O Papa falou aos peregrinos reunidos em Castel Gandolfo, para a recitação do Angelus, lembrando as vítimas das “graves inundações”, que atingem vários países da África, e “todas as outras situações de emergência humanitária em diversas regiões do planeta, nas quais o conflito pelo poder político e económico vêm agravar a realidade de crise ambiental”.
Aos católicos ficou o desafio de difundir “a lógica e o estilo da autêntica solidariedade”, combatendo situações de “escravidão” e de exploração desmedida da natureza.
Partindo do trecho do Evangelho lido este Domingo, Bento XVI quis dar uma “leitura em chave social” do rico e do pobre Lázaro (Lc 16,19-31).
“O rico personifica o uso egoísta da riqueza, unicamente para satisfazer os próprios desejos de luxo, sem se preocupar com o pobre à sua porta.
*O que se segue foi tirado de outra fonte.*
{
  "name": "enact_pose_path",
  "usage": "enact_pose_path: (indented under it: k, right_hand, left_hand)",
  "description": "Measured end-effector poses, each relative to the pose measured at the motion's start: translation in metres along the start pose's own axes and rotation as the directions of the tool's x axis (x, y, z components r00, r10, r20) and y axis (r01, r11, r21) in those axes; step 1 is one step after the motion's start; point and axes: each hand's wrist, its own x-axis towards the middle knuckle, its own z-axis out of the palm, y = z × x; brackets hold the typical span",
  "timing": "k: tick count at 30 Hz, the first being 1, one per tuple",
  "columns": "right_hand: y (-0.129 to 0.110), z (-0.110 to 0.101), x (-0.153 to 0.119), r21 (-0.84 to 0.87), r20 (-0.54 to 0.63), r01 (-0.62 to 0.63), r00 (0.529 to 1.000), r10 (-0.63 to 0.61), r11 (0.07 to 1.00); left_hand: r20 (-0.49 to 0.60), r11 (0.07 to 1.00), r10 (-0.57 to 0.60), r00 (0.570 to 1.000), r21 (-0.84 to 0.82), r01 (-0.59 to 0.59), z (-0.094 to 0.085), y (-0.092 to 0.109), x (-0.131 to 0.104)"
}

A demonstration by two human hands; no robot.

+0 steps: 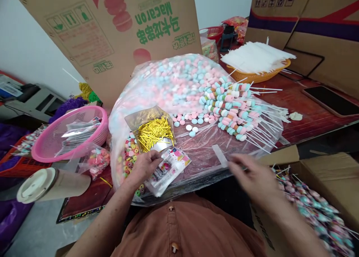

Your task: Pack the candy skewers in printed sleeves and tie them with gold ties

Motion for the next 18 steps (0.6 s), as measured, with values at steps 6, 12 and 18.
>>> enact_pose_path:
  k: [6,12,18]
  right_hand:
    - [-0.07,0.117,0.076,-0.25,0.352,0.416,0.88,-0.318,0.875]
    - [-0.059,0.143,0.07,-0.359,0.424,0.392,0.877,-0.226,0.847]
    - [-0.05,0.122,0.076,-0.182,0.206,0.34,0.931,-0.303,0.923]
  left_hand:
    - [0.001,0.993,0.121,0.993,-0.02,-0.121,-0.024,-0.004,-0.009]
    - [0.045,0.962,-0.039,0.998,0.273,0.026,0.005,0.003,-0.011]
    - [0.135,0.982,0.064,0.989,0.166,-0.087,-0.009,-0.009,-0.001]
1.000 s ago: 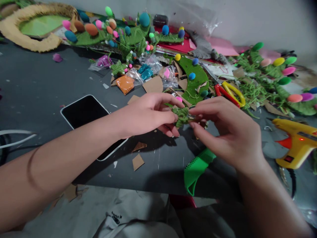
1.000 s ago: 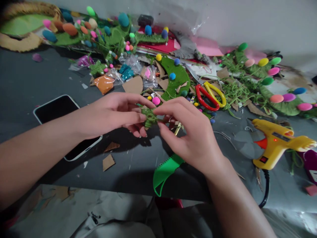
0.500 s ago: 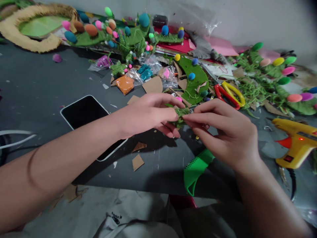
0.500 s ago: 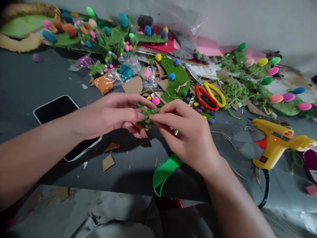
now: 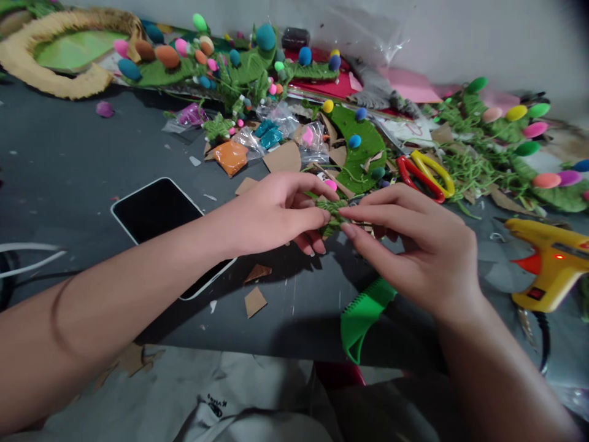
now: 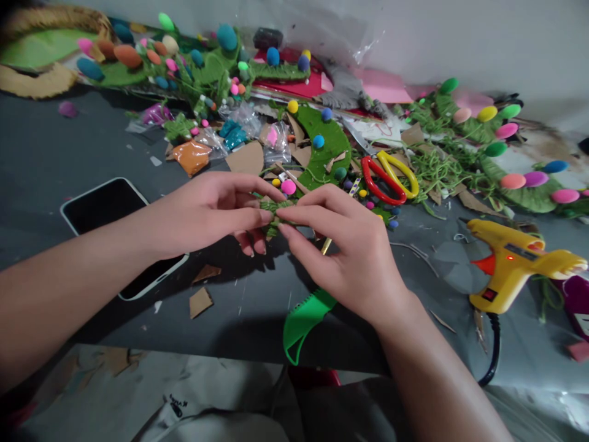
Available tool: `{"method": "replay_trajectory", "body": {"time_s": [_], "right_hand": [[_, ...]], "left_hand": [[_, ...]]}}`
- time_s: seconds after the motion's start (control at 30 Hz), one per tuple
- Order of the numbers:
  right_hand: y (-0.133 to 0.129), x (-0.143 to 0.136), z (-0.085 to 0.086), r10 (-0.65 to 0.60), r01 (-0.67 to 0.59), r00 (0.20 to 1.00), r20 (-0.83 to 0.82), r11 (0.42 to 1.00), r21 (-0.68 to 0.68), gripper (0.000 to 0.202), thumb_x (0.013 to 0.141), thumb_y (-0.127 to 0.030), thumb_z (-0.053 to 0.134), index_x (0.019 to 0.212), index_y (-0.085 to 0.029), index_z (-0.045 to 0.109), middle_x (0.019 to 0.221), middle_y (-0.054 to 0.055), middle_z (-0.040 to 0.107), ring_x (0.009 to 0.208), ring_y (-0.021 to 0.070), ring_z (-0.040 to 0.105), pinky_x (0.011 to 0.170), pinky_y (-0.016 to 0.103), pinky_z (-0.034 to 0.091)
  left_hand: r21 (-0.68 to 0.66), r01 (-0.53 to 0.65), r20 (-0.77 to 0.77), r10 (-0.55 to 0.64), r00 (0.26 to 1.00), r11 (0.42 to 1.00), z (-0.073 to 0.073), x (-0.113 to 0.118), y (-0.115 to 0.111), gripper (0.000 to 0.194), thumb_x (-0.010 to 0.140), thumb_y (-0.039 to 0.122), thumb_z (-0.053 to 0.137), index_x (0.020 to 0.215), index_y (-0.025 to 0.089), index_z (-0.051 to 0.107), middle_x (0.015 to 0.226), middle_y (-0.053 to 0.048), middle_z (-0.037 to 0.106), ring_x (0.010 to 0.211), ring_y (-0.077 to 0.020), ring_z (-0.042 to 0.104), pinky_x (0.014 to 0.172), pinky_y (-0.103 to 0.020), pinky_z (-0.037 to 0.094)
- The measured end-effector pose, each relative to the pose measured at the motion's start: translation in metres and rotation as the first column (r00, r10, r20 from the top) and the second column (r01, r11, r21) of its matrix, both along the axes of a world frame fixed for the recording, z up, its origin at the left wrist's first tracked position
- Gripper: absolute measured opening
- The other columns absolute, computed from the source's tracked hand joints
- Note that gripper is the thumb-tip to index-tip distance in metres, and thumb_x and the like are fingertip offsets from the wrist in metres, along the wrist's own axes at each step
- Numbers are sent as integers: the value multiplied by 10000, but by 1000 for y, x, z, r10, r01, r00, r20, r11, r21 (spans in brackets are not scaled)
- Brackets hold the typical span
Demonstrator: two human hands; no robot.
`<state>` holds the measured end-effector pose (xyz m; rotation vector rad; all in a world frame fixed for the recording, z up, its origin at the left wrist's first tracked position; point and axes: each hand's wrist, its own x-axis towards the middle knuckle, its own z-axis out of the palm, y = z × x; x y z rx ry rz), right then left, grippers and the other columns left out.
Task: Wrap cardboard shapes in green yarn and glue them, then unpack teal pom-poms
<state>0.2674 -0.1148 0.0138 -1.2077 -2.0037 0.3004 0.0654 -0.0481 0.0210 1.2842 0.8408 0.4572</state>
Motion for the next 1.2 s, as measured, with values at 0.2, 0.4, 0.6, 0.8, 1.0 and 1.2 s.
{"method": "replay_trajectory", "body": {"time_s": [0.2,0.4,0.6,0.8,1.0,1.2], "right_hand": [[2,-1,-3,24,-24,1000,-7,1000,-4,221,889,-150,707,1054,-265,799,970,60,716,819,182,682,689,327,570],[1,-1,-4,37,-37,999,0,999,1,217,902,-141,692,1059,-246,798,977,62,700,828,168,671,701,311,565],[1,-2,-3,38,-38,999,-9,999,-7,217,895,-110,686,1052,-210,796,980,60,705,843,161,671,699,298,550],[1,-2,-1,51,-52,998,-23,998,-40,243,900,-95,672,1072,-224,785,1008,58,710,882,168,684,722,300,554],[2,-1,-2,3,-3,1000,-11,1000,-16,200,876,-125,720,1042,-220,778,998,57,717,848,164,683,690,294,554],[2,1,-4,56,-60,997,56,996,60,220,877,-100,699,1049,-202,790,1006,83,699,868,169,679,738,307,567]], "left_hand": [[8,26,16,-27,1000,1000,0,-1,-1,191,901,159,635,1091,178,640,626,24,683,589,-166,732,552,-246,587],[51,51,11,-51,999,997,2,-3,-2,298,835,116,660,1130,147,631,647,22,698,604,-167,733,562,-243,591],[117,76,-43,-71,997,990,-1,-3,-1,336,832,101,651,1155,188,623,633,39,695,621,-178,743,591,-274,604],[137,61,-43,-55,998,989,-2,-3,-1,330,836,81,655,1151,175,625,643,31,691,611,-166,736,555,-255,604],[129,56,-29,-53,998,990,-1,-4,1,275,853,79,649,1108,182,641,675,28,696,606,-155,736,535,-242,606],[82,62,-12,-61,998,995,1,-4,1,288,865,65,648,1129,179,639,662,38,704,624,-157,753,574,-242,627]]}}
O pobre, pelo contrário representa a pessoa de que somente Deus se preocupa”, disse.
Segundo o Papa, é necessário “construir um mundo no qual cada homem possa viver uma vida plenamente humana, em que o pobre Lázaro possa sentar-se à mesma mesa do rico”.
Apelo do Papa pela paz na Birmânia
Bento XVI uniu a sua voz à dos que pedem uma saída dialogada para a crise que se arrasta neste país asiático.
“Sigo com atenção os gravíssimos acontecimentos deste dias na Birmânia e desejo manifestar a minha proximidade espiritual àquela querida população no momento da dolorosa provação que está a atravessar. Ao mesmo tempo que asseguro a minha solidária e intensa oração, convido a Igreja a fazer o mesmo e desejo ardentemente que seja encontrada uma solução pacífica, para o bem do país”, disse, após a recitação do Angelus.